Activity - Please work out the number of lines in the following material that include "other", and reply with only that number.
-=-=-=-=-
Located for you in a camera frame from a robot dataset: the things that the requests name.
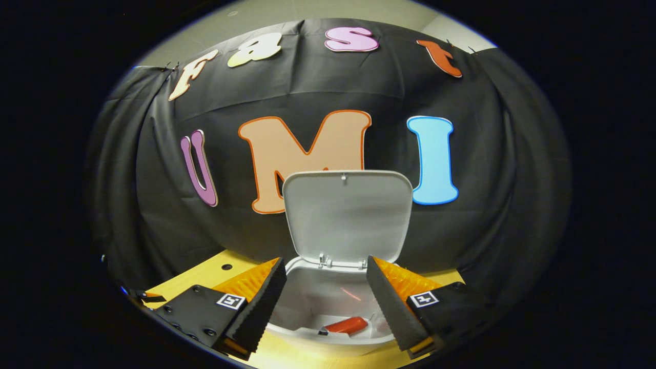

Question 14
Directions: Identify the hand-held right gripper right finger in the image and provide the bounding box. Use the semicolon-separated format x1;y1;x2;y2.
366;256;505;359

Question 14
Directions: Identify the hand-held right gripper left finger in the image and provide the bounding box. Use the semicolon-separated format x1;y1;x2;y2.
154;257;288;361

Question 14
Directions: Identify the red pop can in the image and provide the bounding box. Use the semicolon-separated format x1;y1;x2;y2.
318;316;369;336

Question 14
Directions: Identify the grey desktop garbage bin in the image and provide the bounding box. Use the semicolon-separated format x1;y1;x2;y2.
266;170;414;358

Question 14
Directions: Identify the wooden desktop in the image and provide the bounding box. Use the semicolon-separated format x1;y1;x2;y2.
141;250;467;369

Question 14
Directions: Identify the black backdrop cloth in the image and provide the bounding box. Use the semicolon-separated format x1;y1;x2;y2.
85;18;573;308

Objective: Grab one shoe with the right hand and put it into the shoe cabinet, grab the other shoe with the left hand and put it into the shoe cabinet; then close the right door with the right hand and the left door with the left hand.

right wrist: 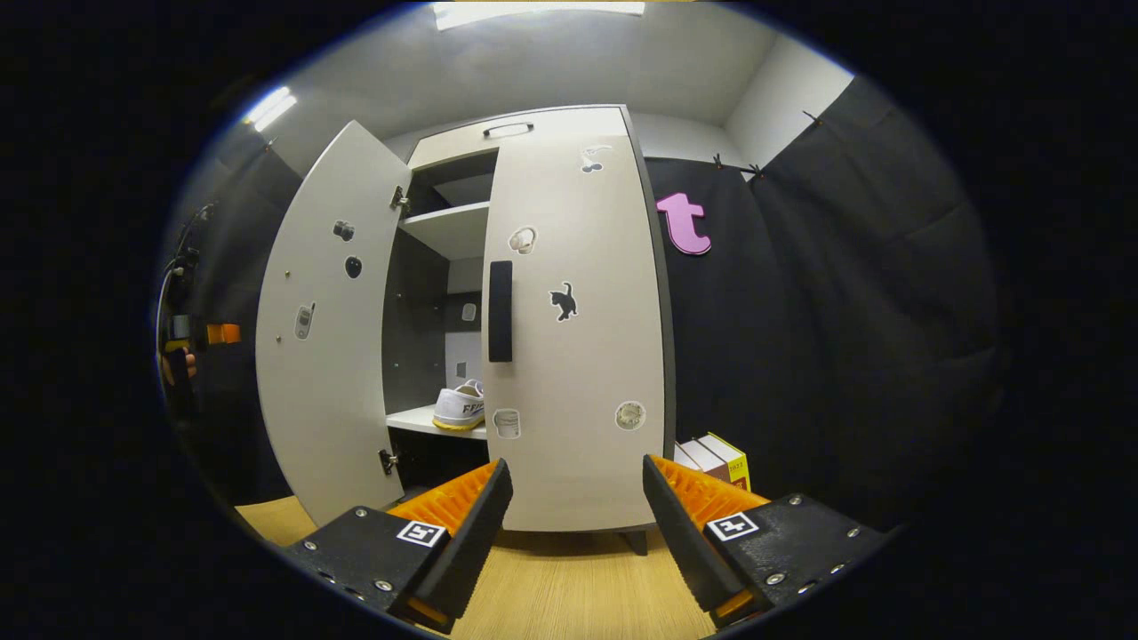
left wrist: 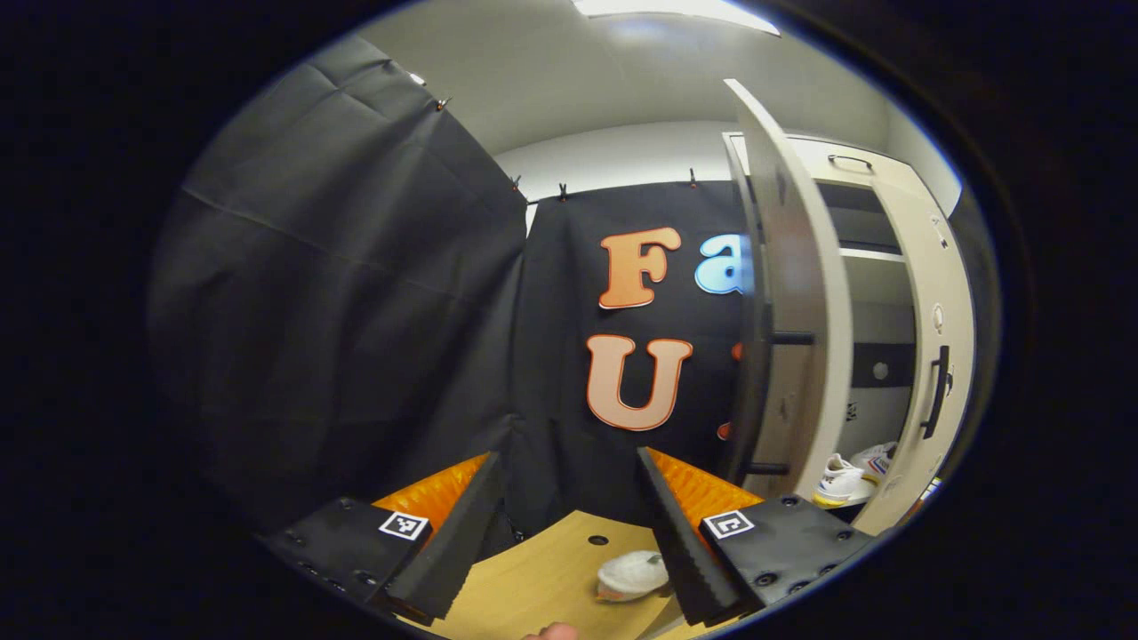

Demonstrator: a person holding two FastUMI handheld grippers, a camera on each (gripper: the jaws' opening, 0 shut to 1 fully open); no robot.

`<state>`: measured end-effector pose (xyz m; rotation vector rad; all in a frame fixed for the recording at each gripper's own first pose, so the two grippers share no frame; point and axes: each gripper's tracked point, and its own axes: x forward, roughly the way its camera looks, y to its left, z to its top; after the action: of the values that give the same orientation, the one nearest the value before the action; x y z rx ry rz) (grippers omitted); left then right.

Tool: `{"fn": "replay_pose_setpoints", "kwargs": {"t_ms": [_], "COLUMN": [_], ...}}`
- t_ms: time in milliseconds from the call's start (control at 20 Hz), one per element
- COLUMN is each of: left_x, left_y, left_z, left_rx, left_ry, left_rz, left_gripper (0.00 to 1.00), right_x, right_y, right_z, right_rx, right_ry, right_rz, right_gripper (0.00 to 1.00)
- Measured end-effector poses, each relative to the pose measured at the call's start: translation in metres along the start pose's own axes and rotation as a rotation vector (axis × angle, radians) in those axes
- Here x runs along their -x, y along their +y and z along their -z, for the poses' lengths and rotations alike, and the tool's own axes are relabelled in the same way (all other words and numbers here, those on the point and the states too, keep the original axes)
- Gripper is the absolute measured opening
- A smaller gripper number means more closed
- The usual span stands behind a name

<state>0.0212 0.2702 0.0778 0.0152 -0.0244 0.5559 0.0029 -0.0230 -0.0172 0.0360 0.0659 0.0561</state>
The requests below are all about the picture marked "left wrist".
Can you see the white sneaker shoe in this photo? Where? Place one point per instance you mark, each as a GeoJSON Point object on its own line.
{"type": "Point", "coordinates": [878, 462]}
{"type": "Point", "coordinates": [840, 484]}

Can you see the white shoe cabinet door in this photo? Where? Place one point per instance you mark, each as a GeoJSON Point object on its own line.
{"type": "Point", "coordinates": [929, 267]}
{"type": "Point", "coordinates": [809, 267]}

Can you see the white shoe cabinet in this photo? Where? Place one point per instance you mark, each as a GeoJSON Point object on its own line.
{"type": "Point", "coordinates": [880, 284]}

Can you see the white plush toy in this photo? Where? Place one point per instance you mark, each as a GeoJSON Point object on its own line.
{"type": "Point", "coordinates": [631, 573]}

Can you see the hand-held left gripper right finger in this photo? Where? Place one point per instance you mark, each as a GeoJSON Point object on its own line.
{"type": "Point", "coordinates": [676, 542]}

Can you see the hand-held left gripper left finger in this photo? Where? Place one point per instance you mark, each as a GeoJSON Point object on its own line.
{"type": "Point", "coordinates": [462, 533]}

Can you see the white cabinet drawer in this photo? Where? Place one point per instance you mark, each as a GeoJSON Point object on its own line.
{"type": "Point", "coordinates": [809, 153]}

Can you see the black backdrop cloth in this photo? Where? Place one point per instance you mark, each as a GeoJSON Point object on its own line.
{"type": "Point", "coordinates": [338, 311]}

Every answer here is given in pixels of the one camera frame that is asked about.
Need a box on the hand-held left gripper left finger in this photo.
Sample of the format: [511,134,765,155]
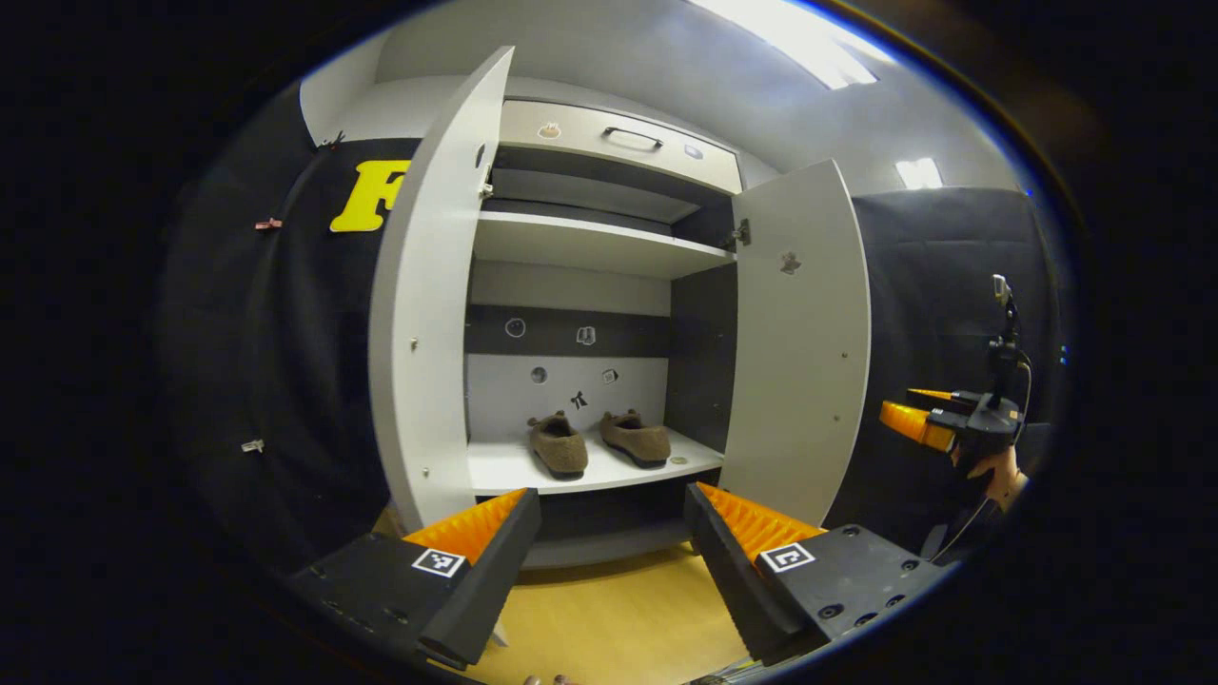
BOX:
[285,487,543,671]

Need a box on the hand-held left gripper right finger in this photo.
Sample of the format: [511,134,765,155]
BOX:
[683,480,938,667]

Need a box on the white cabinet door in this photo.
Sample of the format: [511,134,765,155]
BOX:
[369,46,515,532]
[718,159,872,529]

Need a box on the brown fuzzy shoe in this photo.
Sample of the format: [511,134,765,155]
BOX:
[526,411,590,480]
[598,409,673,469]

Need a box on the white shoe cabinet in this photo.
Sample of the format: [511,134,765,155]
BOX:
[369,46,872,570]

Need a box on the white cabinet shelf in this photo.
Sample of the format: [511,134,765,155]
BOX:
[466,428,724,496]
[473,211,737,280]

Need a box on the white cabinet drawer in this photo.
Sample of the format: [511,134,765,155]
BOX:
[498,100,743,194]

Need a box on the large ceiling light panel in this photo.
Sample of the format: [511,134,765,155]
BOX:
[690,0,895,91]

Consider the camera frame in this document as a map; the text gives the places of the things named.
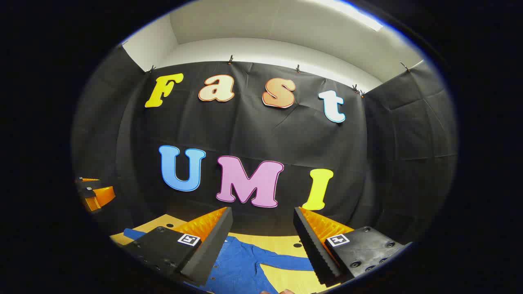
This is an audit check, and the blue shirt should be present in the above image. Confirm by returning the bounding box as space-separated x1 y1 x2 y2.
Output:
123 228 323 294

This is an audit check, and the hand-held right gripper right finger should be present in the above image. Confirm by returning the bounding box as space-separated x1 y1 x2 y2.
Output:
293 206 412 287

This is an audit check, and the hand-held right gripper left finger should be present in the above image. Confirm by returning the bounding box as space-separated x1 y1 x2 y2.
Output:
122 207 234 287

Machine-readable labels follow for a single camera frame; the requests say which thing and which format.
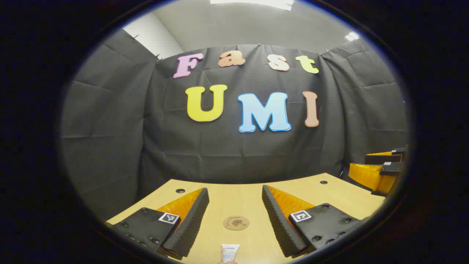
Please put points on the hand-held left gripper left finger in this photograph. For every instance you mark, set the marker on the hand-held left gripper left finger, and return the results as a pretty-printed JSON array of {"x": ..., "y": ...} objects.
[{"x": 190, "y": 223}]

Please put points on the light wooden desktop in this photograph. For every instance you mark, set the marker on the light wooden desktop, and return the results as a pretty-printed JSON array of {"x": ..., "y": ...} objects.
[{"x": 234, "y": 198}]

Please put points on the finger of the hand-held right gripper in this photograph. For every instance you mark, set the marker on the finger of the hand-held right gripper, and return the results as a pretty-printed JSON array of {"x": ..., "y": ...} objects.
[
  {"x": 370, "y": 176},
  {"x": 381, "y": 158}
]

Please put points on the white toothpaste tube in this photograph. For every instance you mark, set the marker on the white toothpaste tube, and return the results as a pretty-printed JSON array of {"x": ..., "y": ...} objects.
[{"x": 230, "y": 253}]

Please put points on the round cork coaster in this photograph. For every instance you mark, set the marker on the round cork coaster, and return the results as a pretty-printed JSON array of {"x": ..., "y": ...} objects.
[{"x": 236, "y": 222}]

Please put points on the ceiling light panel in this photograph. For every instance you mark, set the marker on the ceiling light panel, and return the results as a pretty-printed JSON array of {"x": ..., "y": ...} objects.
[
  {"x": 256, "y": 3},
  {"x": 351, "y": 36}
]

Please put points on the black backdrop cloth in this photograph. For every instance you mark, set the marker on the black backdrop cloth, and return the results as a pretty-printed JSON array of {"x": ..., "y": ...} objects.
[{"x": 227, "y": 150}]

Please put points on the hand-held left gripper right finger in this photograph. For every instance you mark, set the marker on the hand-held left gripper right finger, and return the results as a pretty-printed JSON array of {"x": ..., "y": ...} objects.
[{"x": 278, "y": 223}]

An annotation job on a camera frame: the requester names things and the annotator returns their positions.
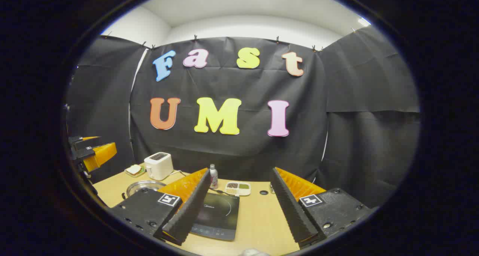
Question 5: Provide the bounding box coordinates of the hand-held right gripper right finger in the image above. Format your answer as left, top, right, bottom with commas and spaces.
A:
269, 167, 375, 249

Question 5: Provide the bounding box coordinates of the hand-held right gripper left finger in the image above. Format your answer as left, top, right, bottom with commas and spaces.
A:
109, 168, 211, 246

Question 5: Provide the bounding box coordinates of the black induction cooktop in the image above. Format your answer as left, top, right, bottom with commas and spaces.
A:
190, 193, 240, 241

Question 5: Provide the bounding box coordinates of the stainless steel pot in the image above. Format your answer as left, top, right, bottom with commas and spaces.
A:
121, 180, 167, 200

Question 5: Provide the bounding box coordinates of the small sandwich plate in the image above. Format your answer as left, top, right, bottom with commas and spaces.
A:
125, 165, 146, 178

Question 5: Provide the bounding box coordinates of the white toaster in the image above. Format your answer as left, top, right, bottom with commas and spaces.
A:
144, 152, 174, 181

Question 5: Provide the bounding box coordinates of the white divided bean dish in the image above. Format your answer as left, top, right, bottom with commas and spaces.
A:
-=-=-=-=-
Solution below - 2